→ **Work instruction**: Nothing but a number belongs in the answer: how many lines of the records below contain the string "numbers".

Records from a data source:

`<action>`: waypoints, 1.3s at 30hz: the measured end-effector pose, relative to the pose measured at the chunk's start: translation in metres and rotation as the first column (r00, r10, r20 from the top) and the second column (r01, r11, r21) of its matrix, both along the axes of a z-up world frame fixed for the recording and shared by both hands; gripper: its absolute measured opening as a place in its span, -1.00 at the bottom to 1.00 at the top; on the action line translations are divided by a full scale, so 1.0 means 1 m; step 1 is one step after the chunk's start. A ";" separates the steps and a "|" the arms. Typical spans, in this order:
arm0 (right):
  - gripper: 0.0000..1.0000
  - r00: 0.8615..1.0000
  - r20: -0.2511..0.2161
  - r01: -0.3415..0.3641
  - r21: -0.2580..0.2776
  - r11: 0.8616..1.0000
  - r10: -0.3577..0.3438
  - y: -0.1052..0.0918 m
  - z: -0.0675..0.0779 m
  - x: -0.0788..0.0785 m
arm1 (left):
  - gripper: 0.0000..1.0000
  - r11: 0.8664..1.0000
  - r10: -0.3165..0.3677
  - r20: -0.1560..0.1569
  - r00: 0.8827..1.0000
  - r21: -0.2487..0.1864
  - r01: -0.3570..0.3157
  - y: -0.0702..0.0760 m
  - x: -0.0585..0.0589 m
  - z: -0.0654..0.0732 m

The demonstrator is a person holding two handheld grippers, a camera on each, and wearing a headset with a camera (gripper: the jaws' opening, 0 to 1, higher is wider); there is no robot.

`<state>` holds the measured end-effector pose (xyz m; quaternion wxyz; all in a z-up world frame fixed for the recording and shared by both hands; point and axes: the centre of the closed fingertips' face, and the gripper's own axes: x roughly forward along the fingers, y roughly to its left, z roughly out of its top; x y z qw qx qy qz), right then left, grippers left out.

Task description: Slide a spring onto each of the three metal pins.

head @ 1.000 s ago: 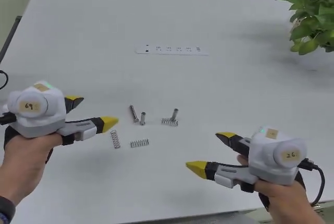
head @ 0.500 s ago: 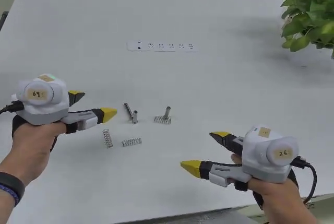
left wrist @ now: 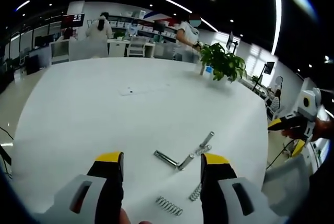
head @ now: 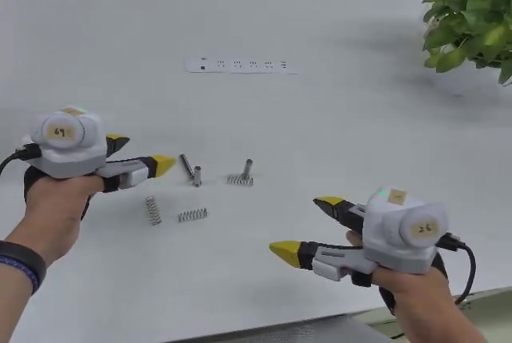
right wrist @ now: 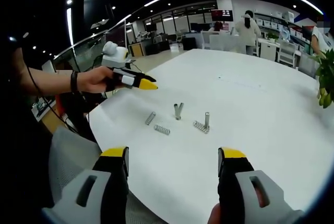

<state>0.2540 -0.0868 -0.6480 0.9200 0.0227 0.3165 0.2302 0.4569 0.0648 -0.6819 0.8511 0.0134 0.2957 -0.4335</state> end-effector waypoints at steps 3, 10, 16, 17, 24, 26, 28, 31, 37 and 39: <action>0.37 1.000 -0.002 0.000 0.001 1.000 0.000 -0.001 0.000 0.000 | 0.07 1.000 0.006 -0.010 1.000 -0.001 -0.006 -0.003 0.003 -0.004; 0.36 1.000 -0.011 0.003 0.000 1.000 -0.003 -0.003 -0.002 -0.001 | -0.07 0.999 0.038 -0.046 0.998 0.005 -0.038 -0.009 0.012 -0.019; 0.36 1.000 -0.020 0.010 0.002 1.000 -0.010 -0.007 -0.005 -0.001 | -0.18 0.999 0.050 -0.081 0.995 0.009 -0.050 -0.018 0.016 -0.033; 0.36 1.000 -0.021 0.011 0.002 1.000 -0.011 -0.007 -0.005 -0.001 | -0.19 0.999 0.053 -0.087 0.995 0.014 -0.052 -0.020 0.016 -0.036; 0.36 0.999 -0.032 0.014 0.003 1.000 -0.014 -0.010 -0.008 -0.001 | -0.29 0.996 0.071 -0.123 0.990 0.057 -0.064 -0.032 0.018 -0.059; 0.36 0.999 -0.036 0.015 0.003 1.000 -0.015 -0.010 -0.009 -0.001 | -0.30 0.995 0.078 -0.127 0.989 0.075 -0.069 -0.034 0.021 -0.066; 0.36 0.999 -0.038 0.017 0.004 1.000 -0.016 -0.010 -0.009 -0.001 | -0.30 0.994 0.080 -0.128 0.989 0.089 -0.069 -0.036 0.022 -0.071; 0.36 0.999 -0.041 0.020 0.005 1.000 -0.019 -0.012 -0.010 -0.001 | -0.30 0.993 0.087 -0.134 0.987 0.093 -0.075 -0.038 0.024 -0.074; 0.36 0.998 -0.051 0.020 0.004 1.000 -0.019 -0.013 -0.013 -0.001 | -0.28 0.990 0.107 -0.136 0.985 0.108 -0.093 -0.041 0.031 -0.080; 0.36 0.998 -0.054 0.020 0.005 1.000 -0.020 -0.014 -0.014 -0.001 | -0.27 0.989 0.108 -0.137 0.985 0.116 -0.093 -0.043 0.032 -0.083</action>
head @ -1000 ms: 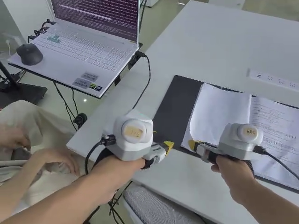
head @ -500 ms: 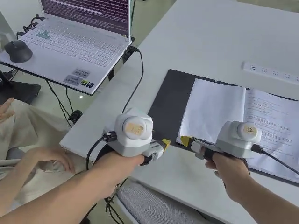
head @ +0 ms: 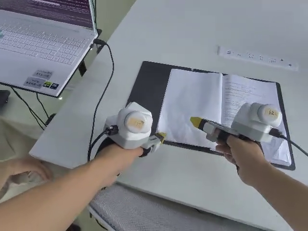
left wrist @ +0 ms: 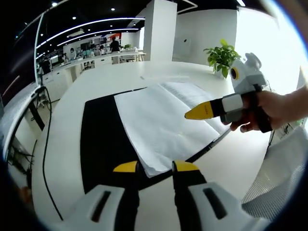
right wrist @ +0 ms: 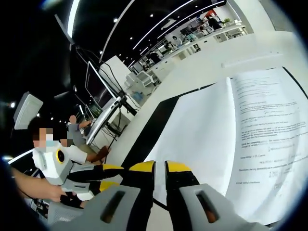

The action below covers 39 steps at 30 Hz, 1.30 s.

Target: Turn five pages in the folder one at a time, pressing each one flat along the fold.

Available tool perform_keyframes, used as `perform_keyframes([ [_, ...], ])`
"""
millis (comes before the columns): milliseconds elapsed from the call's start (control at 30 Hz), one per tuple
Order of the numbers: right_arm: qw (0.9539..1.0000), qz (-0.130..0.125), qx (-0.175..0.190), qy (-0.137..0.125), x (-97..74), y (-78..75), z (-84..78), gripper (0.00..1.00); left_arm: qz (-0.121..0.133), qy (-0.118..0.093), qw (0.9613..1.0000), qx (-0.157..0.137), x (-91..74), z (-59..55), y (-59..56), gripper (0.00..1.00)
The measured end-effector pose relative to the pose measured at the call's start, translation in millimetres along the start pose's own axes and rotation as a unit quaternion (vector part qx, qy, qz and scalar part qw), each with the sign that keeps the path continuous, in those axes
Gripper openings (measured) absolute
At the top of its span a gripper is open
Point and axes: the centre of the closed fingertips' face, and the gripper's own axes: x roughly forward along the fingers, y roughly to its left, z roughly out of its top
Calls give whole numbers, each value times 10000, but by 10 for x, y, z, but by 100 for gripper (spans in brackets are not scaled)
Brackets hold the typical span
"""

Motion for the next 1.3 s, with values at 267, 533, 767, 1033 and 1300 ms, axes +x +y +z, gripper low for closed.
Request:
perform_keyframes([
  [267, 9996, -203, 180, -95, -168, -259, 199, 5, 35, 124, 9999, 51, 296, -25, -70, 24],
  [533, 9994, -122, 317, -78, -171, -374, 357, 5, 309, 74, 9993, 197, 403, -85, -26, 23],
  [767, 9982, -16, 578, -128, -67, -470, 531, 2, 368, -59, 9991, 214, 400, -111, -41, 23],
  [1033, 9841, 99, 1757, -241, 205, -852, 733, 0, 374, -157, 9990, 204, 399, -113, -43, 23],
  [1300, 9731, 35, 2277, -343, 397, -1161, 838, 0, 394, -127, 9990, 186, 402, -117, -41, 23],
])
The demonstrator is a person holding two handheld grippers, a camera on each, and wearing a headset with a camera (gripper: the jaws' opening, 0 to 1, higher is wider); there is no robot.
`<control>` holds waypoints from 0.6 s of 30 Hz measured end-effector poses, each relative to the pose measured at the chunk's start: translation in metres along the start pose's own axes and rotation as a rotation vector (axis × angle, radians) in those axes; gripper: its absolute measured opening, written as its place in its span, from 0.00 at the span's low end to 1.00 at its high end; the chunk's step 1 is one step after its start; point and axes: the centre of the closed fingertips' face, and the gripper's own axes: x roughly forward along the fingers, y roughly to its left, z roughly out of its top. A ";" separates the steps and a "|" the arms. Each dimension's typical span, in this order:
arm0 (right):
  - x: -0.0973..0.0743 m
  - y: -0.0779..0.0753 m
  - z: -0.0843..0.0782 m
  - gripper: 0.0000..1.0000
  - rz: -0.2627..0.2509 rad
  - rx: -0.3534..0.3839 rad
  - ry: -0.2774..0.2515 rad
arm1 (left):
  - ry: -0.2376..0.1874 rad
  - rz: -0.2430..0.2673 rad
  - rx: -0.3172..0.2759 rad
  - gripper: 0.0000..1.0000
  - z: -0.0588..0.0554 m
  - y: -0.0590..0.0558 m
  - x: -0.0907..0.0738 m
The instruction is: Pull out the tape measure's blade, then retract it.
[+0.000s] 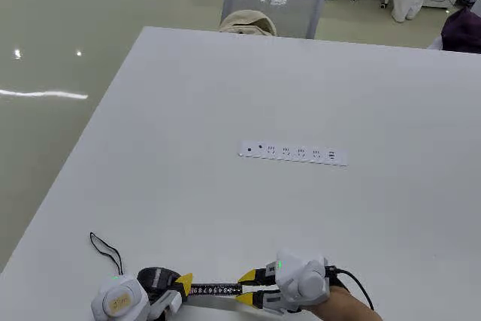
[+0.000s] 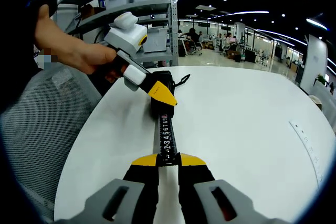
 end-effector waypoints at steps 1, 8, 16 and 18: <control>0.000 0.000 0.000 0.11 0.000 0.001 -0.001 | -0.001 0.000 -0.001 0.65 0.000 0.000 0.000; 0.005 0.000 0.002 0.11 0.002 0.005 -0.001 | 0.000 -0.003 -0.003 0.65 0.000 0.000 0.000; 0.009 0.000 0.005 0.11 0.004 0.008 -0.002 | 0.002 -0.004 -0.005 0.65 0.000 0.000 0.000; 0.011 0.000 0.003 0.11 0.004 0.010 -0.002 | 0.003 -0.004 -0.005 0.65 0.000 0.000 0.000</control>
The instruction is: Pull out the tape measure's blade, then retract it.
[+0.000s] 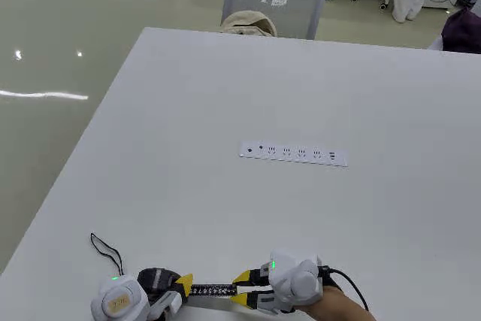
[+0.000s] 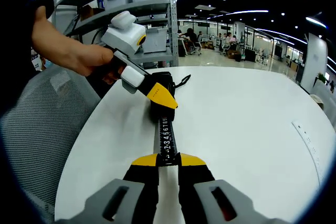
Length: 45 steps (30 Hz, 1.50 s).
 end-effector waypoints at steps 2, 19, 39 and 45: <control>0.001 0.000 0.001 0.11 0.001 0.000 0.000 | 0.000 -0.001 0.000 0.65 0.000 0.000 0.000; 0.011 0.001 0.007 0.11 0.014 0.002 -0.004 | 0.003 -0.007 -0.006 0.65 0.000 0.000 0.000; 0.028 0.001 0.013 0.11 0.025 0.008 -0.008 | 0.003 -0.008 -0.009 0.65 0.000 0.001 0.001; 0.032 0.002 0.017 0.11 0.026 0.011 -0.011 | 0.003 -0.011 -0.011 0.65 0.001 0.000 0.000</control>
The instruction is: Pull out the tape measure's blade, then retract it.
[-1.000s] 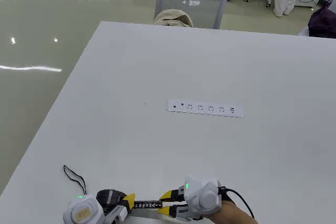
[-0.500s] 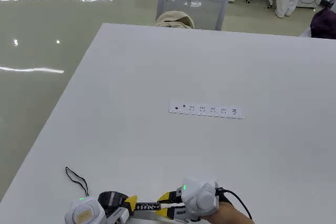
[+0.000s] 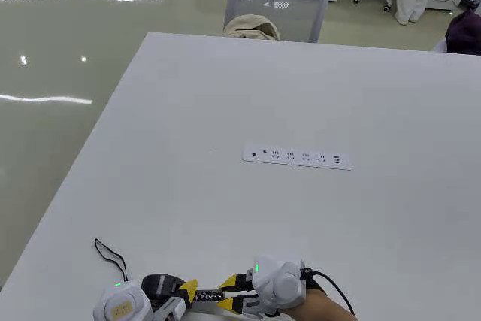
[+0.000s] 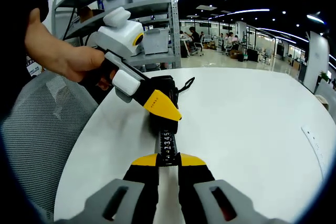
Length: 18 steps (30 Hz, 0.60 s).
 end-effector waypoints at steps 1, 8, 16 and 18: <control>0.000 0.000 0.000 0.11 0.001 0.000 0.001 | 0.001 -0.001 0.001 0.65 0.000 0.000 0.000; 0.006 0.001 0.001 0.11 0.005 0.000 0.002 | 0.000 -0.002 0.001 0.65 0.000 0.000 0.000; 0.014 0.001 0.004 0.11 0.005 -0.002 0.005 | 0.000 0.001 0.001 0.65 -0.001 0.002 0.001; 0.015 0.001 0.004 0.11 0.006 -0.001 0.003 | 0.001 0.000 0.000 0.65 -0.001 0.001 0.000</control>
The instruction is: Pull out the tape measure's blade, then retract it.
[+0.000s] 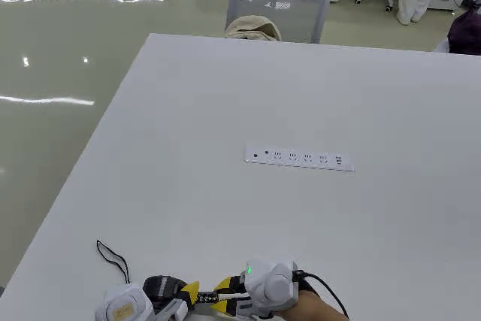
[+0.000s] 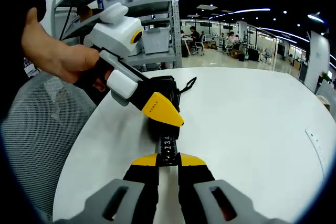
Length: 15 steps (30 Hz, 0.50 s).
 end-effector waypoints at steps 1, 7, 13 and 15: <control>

→ **Answer to the exercise**: 2